There is another reason why baitfish leave the weeds and the shallows. You may have heard someone say, "the lake is turning". They were referring to the phenomena of Lake Turnover. Cold fall nights cool down the surface water and the cold water sinks creating slow currents, which churns the water and homogenizes the temperature. What happens is the water at 40' deep becomes the same temperature as the water at 10'. The huge Northerns that prefer cooler temperatures down deep in the 40' range during the summer come shallower to feed and are more accessible to anglers. The feeder fish that prefer warmer water are now free to move from the shore and go deeper. In this case Pike can be right up close to shore or suspended in deeper water going after schools of baitfish. At this time of year fishing at multiple depths can produce some really nice fish.

Best Northern Pike Fishing Lures:

Northern Pike lures are basically the same in all seasons. You just need to alter your tactics between shallow and deep water to be where the Northern are located.

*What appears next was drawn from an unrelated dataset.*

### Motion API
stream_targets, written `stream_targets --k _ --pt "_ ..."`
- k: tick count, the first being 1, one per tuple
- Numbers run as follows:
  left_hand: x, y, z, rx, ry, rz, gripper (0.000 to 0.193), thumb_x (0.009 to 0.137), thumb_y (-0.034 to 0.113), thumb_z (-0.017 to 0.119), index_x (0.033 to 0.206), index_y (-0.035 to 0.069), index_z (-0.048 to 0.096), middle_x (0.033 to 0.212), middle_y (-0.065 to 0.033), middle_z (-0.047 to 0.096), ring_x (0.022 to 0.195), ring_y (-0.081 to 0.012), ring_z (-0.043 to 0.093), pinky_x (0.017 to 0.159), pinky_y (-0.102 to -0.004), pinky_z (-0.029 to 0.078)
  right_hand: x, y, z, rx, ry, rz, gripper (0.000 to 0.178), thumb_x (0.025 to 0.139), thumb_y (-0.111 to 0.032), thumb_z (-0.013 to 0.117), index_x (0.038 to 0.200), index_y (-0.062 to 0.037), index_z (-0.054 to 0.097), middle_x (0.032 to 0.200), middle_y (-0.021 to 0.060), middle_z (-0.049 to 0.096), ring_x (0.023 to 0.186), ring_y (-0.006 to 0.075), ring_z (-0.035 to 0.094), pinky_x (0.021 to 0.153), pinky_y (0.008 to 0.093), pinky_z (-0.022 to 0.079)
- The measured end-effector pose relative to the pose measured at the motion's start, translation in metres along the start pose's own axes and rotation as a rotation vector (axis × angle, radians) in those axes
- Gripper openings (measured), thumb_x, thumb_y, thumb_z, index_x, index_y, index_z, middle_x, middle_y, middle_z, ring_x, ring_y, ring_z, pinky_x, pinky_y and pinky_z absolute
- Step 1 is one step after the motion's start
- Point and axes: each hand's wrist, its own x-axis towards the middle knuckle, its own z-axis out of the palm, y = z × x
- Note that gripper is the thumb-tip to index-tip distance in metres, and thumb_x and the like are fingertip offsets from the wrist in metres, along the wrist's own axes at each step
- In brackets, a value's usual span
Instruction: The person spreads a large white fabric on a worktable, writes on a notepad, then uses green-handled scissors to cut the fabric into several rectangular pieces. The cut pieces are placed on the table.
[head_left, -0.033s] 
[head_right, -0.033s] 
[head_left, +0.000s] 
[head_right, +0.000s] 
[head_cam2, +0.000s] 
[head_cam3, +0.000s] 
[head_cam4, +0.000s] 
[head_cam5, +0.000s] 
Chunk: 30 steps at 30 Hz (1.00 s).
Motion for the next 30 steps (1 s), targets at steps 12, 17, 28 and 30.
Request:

• 4" to 6" Doctor Spoons (Silver or Gold work well)
• 4" Little Cleo (Blue & Silver)
• 4" to 6" Len Thompson Spoon (Blue & Silver)
• #5 or #6 Mepps Aglia Spinner
• #5 or #6 Mepps Comet (rubber minnow covers the hooks)
• 4" to 6" Williams Wobblers (silver works well)
• 4" to 6" various colors of Dardevle Spoons (Red & Silver and Yellow Five of Diamonds are popular but if not producing try other colors)
• For deep water Pike you can use all the lures above but with some weights. You can also use deep running lures like Rapala Down Deep Husky Jerks.
• Large spinner baits
• Large shallow running rattle-baits
• For fishing in thick weed cover a Johnson Weedless Silver Minnow is great.
• For top water Spooks, Jitterbugs, Frog & Mouse Buzz Baits and Hula Popper all work great.
• Steel leaders are a must.

Best Pike Fishing Rods & Line:

• For Northern a 6 foot medium-heavy casting rod is recommended.
• 18lbs. to 20lbs. test braided Fireline is our favorite. If you don't like using braided line then 12lbs. to 14lbs. test mono is recommended.

As stated on other fishing pages; if you use braided line and have been fishing on lakes with Zebra Mussels please change your line before coming to the lodge. Their eggs get trapped in the fibers of the line and can live on your reel for a year.